Load-frequency control (LFC) issue in a multi-area interconnected power system is essentially to design an effective and efficient controller to match the total generations with the total load demand and the corresponding system losses. In other words, the main objective of LFC is to minimize the frequency deviations of each area and tie-line power flows between neighboring control areas subjecting to some pre-specified tolerances when load demands fluctuate or resonance attack [1,2]. Over the past four decades, a variety of great achievements have been made for the LFC issueof traditional power systems. For example, as the most popular control technique, proportional-integral-derivative (PID) controller and its various variations have been widely applied to the LFC issue [3,4,5,6,7,8]. Moreover, some researchers have paid more attention to the advanced control theories based LFC methods recently, such as robust control theories [9], model predictive control [10,11,12,13,14], sliding mode control [15,16], neural network control [17], internal model control [18], and differential games [19]. It should be noted that there are different evolutionary algorithms based PID or proportional-integral (PI) control methods for the LFC issue of multi-area power systems. For example, genetic algorithm 5,6, hybrid particle swarm optimization [20], differential evolution [21,22], imperial competitive algorithm [23], firefly algorithm [24], non-dominated sorting genetic algorithm-II (NSGA-II) [8], multi-objective optimization using weighted sum artificial bee colony algorithm [7], and a evolutionary many-objective optimization algorithm with clustering-based selection called EMyO/C [25] have been utilized to tune PID or PI controllers for the LFC issue.
As increased penetration level of renewable distributed generations such as wind turbine generator and photovoltaic stations, these renewable generations affects the LFC problem of multi-area power system tremendously. The effects of wind turbine generators on LFC issues of multi-area power systems have been discussed recently [26,27,28,29,30,31]. Unfortunately, only few research works contribute to the LFC problem of multi-area power system with photovoltaic (PV) generations. Abd-Elazim and Ali [32] proposed firefly algorithm (FA)-based PI controllers for LFC of a two-area power system composing of a photovoltaic (PV) system and a thermal generator, and its effectiveness is demonstrated by comparing the performance with genetic algorithm (GA)-based PI control method for this system under load disturbance and parameters uncertainty conditions. However, the nonlinear features such as the dead band (DB) for governor and generation rate constraint (GRC) for steam turbine have not been considered in the recently reported work [32]. By taking into account these nonlinear features, how to further improve the LFC performance of a multi-area power system with PV generation especially under dynamical loads fluctuations is still a challenging issue.
On the other hand, model predictive control (MPC) ranks second after PID as the most widely-applied control methods in industry [33,34]. Compared to PID controller, MPC has some significant advantages including fast response and stronger robustness against load disturbance and parameters uncertainty. Especially, one prominent characteristics of MPC is predicting the future behavior of the desired control variables based on a minimization cost function until a predefined horizon in time. With the rapid development of high-speed microprocessors, MPC has been applied increasingly to “fast-process” systems such as power converters and power systems in the past decade [10,11,12,13,14,35,36,37,38,39,40,41]. However, to the best of the authors’ knowledge, MPC has never applied to the optimal LFC issue of multi-area power system with PV generations.
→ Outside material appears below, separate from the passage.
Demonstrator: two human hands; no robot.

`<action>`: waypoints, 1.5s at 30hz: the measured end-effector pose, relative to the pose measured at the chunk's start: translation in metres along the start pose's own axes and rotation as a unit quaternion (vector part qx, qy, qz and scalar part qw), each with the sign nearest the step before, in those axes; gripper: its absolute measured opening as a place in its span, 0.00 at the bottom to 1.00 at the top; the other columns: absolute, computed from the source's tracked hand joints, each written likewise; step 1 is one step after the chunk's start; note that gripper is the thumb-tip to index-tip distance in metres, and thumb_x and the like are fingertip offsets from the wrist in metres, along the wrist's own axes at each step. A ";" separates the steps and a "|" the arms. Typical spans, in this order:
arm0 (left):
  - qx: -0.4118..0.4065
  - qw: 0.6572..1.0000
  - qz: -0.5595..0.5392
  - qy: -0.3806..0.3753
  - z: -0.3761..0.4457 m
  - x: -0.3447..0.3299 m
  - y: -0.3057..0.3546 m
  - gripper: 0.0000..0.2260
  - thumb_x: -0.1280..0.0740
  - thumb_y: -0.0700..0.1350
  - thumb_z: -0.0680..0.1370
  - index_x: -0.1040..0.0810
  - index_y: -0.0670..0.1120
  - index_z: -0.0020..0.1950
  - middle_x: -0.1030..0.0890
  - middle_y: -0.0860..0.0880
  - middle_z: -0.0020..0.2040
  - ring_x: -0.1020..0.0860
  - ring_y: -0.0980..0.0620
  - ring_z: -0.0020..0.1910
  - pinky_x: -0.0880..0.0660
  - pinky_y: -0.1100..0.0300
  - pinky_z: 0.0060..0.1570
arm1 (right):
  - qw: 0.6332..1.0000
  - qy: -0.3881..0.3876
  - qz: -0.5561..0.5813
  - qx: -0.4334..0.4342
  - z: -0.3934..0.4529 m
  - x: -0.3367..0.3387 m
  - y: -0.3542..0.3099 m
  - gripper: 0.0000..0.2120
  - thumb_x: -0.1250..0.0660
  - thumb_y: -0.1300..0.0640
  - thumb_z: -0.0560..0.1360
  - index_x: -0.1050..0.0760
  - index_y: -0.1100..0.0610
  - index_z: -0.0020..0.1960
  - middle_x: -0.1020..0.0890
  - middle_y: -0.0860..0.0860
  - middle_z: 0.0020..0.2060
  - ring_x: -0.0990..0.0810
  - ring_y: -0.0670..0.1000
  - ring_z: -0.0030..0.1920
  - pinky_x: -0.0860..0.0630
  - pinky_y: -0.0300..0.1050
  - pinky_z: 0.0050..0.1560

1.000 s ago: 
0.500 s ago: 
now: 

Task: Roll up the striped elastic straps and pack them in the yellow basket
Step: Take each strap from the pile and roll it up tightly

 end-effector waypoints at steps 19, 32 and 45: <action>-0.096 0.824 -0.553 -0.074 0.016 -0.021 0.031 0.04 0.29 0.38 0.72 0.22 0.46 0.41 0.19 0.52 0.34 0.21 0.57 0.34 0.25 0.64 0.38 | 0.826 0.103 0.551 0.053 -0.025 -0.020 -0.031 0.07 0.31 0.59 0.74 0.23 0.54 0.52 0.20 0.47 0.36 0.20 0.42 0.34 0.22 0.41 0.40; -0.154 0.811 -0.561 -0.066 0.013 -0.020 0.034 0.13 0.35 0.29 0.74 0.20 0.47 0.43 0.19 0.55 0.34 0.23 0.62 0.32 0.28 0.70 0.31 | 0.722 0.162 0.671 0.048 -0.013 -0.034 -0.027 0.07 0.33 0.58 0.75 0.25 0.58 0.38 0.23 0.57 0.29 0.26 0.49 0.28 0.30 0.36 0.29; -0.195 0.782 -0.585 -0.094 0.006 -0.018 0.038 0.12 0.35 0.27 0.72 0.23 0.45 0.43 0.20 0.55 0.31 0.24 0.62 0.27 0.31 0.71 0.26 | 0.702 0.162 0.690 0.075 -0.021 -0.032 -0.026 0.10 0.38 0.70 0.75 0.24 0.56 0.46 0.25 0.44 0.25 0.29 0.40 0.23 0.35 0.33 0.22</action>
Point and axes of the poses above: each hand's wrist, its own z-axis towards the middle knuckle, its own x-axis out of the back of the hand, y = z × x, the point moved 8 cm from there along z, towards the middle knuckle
Motivated by the above analysis, we propose an adaptive model predictive load frequency control method for a multi-area interconnected power system with PV generation. The key idea behind the proposed method is formulating the dynamic load frequency control issue as a discrete-time state space model, obtaining the predictive dynamic model by introducing an expanded state vector, and rolling optimization of control output signal based on a cost function by minimizing the weighted sum of square predicted errors and square future control values. The simulation results on a typical two-area power system consisting of PV and thermal generator will demonstrate the superiority of the proposed MPC method to these existing evolutionary algorithms-based PI control methods such as FA-PI [32] GA-PI [32], and population extremal optimization-based PI denoted as PEO-PI [42,43] in cases of normal condition, load disturbance and parameters uncertainty.
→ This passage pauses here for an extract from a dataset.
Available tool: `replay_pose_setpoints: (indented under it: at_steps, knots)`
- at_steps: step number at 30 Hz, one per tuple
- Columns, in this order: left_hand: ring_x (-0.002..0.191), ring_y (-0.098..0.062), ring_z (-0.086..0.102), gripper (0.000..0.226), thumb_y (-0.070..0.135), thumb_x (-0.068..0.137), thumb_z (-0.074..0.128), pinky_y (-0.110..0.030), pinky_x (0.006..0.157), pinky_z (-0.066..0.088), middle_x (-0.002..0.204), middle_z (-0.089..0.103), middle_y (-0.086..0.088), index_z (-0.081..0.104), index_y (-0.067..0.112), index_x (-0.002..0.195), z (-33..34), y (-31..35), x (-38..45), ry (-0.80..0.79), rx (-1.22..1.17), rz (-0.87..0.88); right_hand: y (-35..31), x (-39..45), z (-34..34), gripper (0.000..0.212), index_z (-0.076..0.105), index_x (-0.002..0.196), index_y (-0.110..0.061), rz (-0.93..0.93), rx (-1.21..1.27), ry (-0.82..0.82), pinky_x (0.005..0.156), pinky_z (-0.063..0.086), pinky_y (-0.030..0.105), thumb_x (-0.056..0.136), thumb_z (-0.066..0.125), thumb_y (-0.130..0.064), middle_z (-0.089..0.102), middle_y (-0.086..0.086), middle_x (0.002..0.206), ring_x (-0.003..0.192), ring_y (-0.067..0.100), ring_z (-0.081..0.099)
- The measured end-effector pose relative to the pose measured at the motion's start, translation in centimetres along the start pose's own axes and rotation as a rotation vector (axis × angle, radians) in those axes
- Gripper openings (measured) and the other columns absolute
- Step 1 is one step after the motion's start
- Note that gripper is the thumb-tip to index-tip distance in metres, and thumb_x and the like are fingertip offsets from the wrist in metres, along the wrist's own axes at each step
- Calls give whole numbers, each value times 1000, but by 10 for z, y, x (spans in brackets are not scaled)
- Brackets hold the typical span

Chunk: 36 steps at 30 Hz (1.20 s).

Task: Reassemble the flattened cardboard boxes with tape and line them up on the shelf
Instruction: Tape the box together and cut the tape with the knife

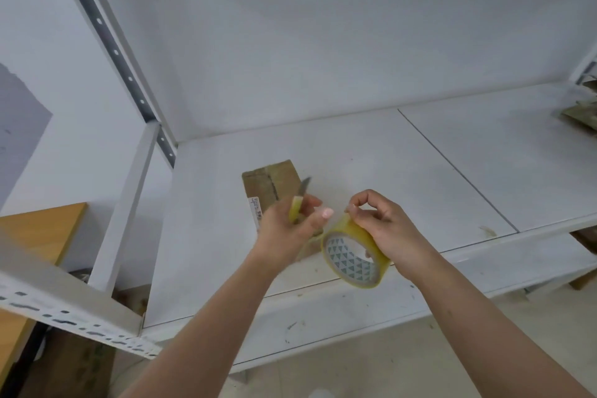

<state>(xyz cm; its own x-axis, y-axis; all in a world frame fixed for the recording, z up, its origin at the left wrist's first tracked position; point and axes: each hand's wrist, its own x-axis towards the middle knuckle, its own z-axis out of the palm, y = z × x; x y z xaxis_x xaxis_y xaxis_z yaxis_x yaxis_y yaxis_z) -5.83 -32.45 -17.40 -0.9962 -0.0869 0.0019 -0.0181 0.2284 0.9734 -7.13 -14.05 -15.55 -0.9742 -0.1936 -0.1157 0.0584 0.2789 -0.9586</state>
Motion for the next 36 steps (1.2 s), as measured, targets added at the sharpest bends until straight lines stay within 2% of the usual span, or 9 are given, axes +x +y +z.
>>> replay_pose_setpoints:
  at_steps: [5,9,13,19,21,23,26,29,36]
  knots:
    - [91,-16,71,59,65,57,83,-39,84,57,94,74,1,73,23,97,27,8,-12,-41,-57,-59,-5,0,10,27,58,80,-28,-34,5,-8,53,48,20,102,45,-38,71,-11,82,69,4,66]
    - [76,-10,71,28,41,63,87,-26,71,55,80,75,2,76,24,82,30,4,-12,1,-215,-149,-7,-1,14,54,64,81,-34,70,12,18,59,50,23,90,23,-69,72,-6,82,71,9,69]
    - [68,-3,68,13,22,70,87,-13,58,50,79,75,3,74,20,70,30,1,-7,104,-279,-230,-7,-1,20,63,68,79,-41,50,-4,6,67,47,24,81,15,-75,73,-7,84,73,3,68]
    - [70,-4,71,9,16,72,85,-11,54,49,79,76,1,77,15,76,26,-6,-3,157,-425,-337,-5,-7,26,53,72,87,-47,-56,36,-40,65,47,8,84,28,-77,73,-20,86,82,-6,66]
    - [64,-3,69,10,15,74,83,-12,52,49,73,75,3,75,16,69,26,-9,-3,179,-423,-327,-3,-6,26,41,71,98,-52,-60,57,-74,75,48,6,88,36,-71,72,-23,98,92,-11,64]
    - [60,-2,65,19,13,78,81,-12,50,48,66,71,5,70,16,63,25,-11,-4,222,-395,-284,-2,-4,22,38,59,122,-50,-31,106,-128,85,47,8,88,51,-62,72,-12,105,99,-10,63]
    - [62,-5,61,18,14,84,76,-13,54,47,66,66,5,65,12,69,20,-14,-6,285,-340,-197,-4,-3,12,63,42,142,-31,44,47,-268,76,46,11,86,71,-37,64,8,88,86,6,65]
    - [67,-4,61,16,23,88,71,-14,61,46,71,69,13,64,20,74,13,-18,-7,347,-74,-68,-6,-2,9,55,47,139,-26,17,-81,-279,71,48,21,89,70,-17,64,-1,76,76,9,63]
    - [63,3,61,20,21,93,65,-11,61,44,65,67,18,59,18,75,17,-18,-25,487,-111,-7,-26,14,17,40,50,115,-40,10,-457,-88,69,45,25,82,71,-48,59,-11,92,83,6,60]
The main contribution of this work is described as follows:
(1)
To the best of the authors’ knowledge, an extended MPC method with an extended state vector is proposed firstly for the optimal LFC issue of a multi-area interconnected power system with PV generation.
(2)
Compared with two state-of-the-art control methods reported in [32], this proposed MPC method considers some nonlinear features such as DB and GRC in a thermal system.
(3)
In cases of load disturbance and parameters uncertainty, the proposed MPC method can improve the control performance of a multi-area interconnected power system with PV generation compared with these state-of-the-art control methods [32,42].
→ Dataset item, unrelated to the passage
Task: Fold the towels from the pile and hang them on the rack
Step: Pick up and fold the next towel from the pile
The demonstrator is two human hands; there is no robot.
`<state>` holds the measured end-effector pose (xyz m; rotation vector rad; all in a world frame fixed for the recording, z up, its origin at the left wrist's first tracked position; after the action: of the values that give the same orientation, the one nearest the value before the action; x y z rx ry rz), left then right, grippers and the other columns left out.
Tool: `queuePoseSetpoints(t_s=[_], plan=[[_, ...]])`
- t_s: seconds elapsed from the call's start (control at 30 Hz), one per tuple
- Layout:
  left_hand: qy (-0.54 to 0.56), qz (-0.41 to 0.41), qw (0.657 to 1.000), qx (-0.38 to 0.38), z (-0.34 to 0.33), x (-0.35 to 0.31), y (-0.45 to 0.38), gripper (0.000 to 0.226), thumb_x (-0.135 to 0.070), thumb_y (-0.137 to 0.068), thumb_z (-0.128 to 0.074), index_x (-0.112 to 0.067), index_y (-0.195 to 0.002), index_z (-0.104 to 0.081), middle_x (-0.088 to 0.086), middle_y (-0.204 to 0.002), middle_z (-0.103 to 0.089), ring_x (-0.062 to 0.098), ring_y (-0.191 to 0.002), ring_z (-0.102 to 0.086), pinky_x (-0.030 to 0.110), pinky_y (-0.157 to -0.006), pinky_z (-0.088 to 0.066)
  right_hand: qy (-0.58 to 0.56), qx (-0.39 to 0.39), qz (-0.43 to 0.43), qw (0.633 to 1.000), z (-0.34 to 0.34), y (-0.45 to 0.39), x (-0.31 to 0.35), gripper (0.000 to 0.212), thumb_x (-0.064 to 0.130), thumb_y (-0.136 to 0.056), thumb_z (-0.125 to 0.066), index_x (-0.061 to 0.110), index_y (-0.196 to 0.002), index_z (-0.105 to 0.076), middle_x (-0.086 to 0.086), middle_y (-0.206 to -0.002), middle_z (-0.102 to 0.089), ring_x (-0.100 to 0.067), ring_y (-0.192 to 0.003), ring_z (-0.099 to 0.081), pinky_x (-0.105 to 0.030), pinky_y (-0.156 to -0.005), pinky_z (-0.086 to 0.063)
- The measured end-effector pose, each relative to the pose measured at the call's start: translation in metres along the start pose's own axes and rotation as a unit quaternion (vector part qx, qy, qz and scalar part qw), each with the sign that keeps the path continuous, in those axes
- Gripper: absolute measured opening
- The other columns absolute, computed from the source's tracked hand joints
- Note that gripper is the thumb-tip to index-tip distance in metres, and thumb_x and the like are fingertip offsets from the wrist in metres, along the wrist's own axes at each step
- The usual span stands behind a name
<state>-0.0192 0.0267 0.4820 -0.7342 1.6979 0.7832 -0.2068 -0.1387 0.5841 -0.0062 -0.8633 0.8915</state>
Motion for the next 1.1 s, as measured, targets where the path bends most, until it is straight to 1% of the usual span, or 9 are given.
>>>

The rest of this paper is organized as follows. Section 2 presents the dynamic model of a two-area power system consisting of PV and thermal generator. In Section 3, an adaptive MPC based LFC method is proposed for a multi-area power system with PV generation. The comparative studies on a typical test system in cases of normal condition, load disturbance and parameters uncertainty are provided in Section 4. Finally, we give the conclusions and open problems in Section 5.

2. System Model

2.1. Small-Signal Model

Figure 1 shows the block diagram of a two-area interconnected power system composed of a PV system(area 1) and a thermal system (area 2) [32]. It should be noted that there are some important nonlinear features in a thermal system such as the dead band (DB) for governor and generation rate constraint (GRC) for steam turbine, but these nonlinear features has never been considered in the recently reported work [32]. In order to make up this defect, this paper introduces these nonlinearities including DB and GRC in a thermal system [44,45].
For area 1, the equivalent transfer function of the PV system consisting of the PV panel, maximum power point tracking (MPPT), inverter and filter is described by the following equation [32]:
G P V ( s ) = K 1 s + a 1 s + a 2 s + a 3 ,
whereK1 is the gain of PV system, a1 and a3 are the negative values of poles, and a2 is the negative value of zero in transfer function.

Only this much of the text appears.